Here, we've defined a function that requests a single search result page from a given search query and check-in data. We're also using some common scraping idioms:

  • We set our HTTP client HEADERS to that of a common web browser to avoid being instantly blocked. In this case, we're using Chrome on Windows OS.
    We use the follow_redirects keyword to automatically follow all 30X responses as our generated query parameters are missing some optional values.

Another key parameter here is offset which controls the search result paging. Providing offset tells that we want 25 results to start from the X point of the result set. So, let's use it to implement full paging and hotel preview data parsing:

def parse_search_total_results(html: str):
    """parse total number of results from search page HTML"""
    sel = Selector(text=html)
    # parse total amount of pages from heading1 text:
    # e.g. "London: 1,232 properties found"
    total_results = int(sel.css("h1").re("([\d,]+) properties found")[0].replace(",", ""))
    return total_results


def parse_search_page(html: str):
    """parse hotel preview data from search page HTML"""
    sel = Selector(text=html)

    hotel_previews = {}
    for hotel_box in sel.xpath('//div[@data-testid="property-card"]'):
        url = hotel_box.xpath('.//h3/a[@data-testid="title-link"]/@href').get("").split("?")[0]
        hotel_previews[url] = {
            "name": hotel_box.xpath('.//h3/a[@data-testid="title-link"]/div/text()').get(""),
            "location": hotel_box.xpath('.//span[@data-testid="address"]/text()').get(""),
            "score": hotel_box.xpath('.//div[@data-testid="review-score"]/div/text()').get(""),
            "review_count": hotel_box.xpath('.//div[@data-testid="review-score"]/div[2]/div[2]/text()').get(""),
            "stars": len(hotel_box.xpath('.//div[@data-testid="rating-stars"]/span').getall()),
            "image": hotel_box.xpath('.//img[@data-testid="image"]/@src').get(),
        }
    return hotel_previews


async def scrape_search(
    query,
    session: AsyncClient,
    checkin: str = "",
    checkout: str = "",
    number_of_rooms=1,
):
    """scrape all hotel previews from a given search query"""
    first_page = await search_page(
        query=query, session=session, checkin=checkin, checkout=checkout, number_of_rooms=number_of_rooms
    )
    total_results = parse_search_total_results(first_page.text)
    other_pages = await asyncio.gather(
        *[
            search_page(
                query=query,
                session=session,
                checkin=checkin,
                checkout=checkout,
                number_of_rooms=number_of_rooms,
                offset=offset,
            )
            for offset in range(25, total_results, 25)
        ]
    )
    hotel_previews = {}
    for response in [first_page, *other_pages]:
        hotel_previews.update(parse_search_page(response.text))
    return hotel_previews

There's quite a bit of code here so let's unpack it bit by bit:

First, we define our scrape_search() function which loops through our previously defined search_page() function to scrape all pages instead of just the first one. We do this by taking advantage of a common web scraping idiom for scraping known size pagination -- we scrape the first page, find the number of results and scrape the rest of the pages concurrently:

illustration of efficient paging scraping idiom

illustration of concurrent search paging scraping

Then, we parse preview data from each result page by using XPATH selectors. We do this by iterating through each of the 25 hotel preview boxes present on the page and extracting details such as name, location, score, URL, review count and start value.

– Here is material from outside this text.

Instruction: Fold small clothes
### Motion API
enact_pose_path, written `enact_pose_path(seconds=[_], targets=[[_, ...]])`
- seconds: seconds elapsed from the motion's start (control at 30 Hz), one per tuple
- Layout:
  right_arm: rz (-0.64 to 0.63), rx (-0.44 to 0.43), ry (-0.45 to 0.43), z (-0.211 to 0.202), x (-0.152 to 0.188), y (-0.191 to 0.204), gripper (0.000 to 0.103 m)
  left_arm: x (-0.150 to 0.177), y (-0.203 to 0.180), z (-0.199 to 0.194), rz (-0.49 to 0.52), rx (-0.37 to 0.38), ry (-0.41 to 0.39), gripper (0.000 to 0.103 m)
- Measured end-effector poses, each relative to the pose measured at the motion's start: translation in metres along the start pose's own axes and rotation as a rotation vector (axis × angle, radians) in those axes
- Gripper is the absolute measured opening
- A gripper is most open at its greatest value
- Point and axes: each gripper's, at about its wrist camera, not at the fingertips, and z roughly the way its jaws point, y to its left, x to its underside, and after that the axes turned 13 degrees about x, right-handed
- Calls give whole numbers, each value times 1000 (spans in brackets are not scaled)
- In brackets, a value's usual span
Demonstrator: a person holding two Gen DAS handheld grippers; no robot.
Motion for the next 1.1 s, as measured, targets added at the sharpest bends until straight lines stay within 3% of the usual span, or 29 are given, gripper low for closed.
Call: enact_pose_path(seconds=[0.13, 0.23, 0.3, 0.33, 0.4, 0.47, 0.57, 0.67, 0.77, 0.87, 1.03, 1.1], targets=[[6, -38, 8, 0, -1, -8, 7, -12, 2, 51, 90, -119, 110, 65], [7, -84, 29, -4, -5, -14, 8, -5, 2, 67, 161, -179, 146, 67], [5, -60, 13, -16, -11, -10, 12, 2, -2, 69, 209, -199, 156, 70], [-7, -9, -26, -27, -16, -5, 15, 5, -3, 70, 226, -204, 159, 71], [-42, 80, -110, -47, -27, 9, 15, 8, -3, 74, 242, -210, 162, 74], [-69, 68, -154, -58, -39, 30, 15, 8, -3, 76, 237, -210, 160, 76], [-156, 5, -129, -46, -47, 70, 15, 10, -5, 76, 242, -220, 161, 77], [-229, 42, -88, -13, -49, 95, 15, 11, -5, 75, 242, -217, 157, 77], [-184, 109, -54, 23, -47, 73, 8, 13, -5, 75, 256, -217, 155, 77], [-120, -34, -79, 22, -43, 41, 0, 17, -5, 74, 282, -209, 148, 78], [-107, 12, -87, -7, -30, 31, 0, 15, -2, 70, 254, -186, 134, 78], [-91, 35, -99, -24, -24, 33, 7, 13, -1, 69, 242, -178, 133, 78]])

Let's run our search scraper:

Run code & example output
import json

async def run():
    async with AsyncClient(headers=HEADERS) as session:
        results = await scrape_search("London", session)
        print(json.dumps(results, indent=2))

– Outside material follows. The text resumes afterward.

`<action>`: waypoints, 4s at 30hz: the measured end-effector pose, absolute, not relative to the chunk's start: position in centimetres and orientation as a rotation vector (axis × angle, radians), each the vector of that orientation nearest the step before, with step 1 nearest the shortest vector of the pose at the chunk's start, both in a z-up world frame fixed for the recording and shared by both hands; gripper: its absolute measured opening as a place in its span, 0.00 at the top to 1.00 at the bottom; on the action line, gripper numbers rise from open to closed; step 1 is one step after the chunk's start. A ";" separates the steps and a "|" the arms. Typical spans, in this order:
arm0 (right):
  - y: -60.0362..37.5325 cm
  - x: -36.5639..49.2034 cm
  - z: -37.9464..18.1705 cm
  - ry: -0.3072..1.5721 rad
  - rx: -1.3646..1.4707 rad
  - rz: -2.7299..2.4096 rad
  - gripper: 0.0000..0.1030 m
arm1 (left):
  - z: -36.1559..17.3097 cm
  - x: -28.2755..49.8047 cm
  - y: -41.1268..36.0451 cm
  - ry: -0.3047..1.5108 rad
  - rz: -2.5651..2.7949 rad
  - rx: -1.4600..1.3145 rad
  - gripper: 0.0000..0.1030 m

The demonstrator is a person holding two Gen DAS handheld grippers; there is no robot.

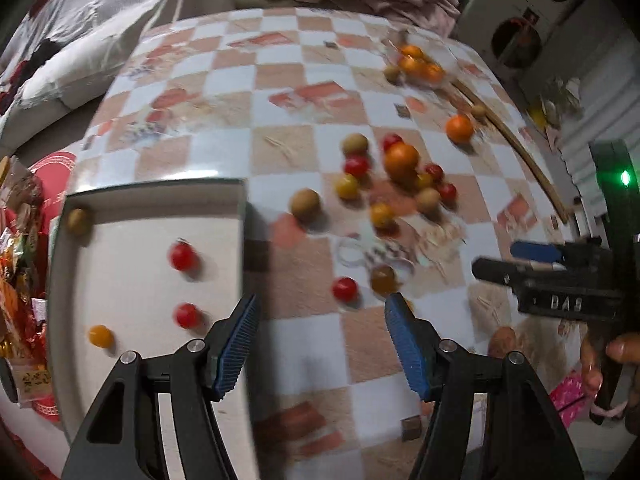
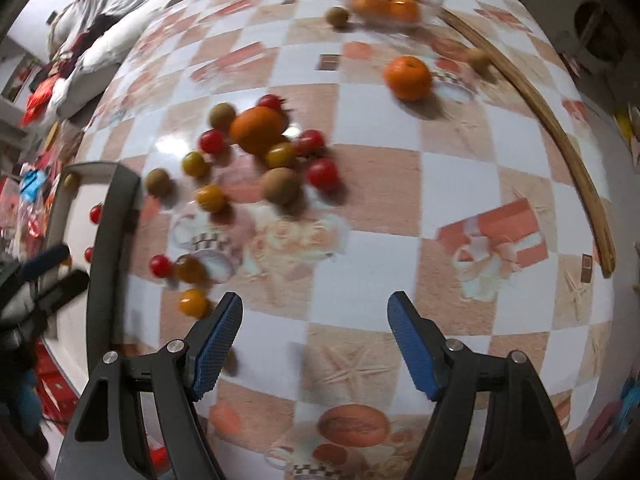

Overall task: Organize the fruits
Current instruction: 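Return both tools to the fruit and grasp red cherry tomatoes with each, then carry both red cherry tomatoes to the white tray and open both tools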

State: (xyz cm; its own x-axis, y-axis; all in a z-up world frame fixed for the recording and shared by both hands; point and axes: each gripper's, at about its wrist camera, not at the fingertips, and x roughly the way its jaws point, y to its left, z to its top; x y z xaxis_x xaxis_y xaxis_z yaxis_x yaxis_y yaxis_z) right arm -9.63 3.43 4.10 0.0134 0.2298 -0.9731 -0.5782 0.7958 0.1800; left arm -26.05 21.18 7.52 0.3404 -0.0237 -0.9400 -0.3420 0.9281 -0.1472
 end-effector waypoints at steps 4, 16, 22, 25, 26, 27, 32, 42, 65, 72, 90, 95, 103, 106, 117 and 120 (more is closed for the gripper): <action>3.1 -9.3 3.9 1.432 -0.299 0.657 0.24 | 6.4 -26.0 19.4 1.241 0.200 -0.317 0.36; 4.1 -7.5 3.0 1.394 -0.311 0.691 0.36 | 3.2 -24.8 19.5 1.282 0.277 -0.311 0.36; 5.3 -6.5 2.4 1.367 -0.348 0.707 0.44 | 2.3 -24.5 19.4 1.294 0.291 -0.266 0.36; 5.7 -5.9 2.1 1.360 -0.353 0.707 0.45 | 1.6 -24.0 19.4 1.298 0.296 -0.264 0.36; 5.8 -5.7 1.9 1.358 -0.356 0.708 0.46 | 1.5 -23.9 19.4 1.299 0.296 -0.262 0.36; 6.0 -5.5 1.8 1.354 -0.359 0.710 0.48 | 1.3 -23.8 19.3 1.299 0.296 -0.260 0.36; 6.7 -4.9 1.5 1.329 -0.382 0.719 0.54 | 0.9 -23.4 19.2 1.298 0.292 -0.260 0.36; 8.3 -5.1 1.4 1.307 -0.407 0.766 0.78 | 1.3 -23.5 18.5 1.298 0.313 -0.276 0.63; 5.1 -6.4 3.5 1.366 -0.307 0.760 0.78 | 4.4 -24.5 20.6 1.223 0.264 -0.420 0.80; 5.8 -7.3 4.4 1.359 -0.317 0.781 0.78 | 5.3 -25.2 21.3 1.200 0.278 -0.439 0.80; 13.0 -12.1 7.2 1.311 -0.398 0.948 0.78 | 8.2 -31.9 26.4 1.115 0.414 -0.517 0.80; 16.2 -14.6 7.6 1.301 -0.438 1.022 0.78 | 7.8 -35.2 28.5 1.116 0.487 -0.548 0.80; 21.9 -19.0 7.2 1.308 -0.498 1.142 0.78 | 6.4 -40.1 32.2 1.123 0.613 -0.587 0.80; 24.3 -20.5 6.5 1.322 -0.521 1.175 0.78 | 5.3 -41.5 33.5 1.132 0.656 -0.608 0.80; 30.1 -23.5 3.1 1.340 -0.636 1.215 0.78 | 2.7 -43.3 35.7 1.165 0.705 -0.644 0.80; 30.9 -23.8 2.4 1.338 -0.665 1.210 0.78 | 2.5 -43.4 35.6 1.159 0.699 -0.652 0.80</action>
State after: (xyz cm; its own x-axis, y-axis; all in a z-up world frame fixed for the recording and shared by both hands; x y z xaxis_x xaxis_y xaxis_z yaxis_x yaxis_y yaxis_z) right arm -23.85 30.94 2.35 -0.1841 0.2672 -0.9459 -0.9143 0.3066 0.2646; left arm -43.39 35.64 2.49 0.2442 0.1521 -0.9577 -0.7759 0.6231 -0.0989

if __name__ == "__main__":
    asyncio.run(run())
{
  "https://www.booking.com/hotel/gb/nobu-hotel-london-portman-square.html": {
    "name": "Nobu Hotel London Portman Square",
    "location": "Westminster Borough, London",
    "score": "8.9",
    "review_count": "445 reviews",
    "stars": 5,
    "image": "https://cf.bstatic.com/xdata/images/hotel/square200/339532965.webp?k=ba363634cf1e7c91ac2e64f701bf702d520b133c311ac91e2b3df118d0570aaa&o=&s=1"
  },
...

We've successfully scraped booking.com's search page to discover hotels located in London. Furthermore, we got some valuable metadata and URL to the hotel page itself so next, we can scrape detailed hotel data and pricing!

Scraping Hotel Data

Now that we have a scraper that can scrape booking.com's hotel preview data we can further collect remaining hotel data like description, address, feature list etc. by scraping each individual hotel URL.

hotel page parsing markup

Hotel page field markup - we will scrape these fields

We'll continue with using httpx for connecting to booking.com and parsel for processing hotel HTML pages:

from collections import defaultdict
from parsel import Selector
from httpx import AsyncClient


def parse_hotel(html: str) -> dict:
    sel = Selector(text=html)

    # get latitude and longitude of the hotel address:
    lat, lng = css_first(".show_map_hp_link::attr(data-atlas-latlng)").split(",")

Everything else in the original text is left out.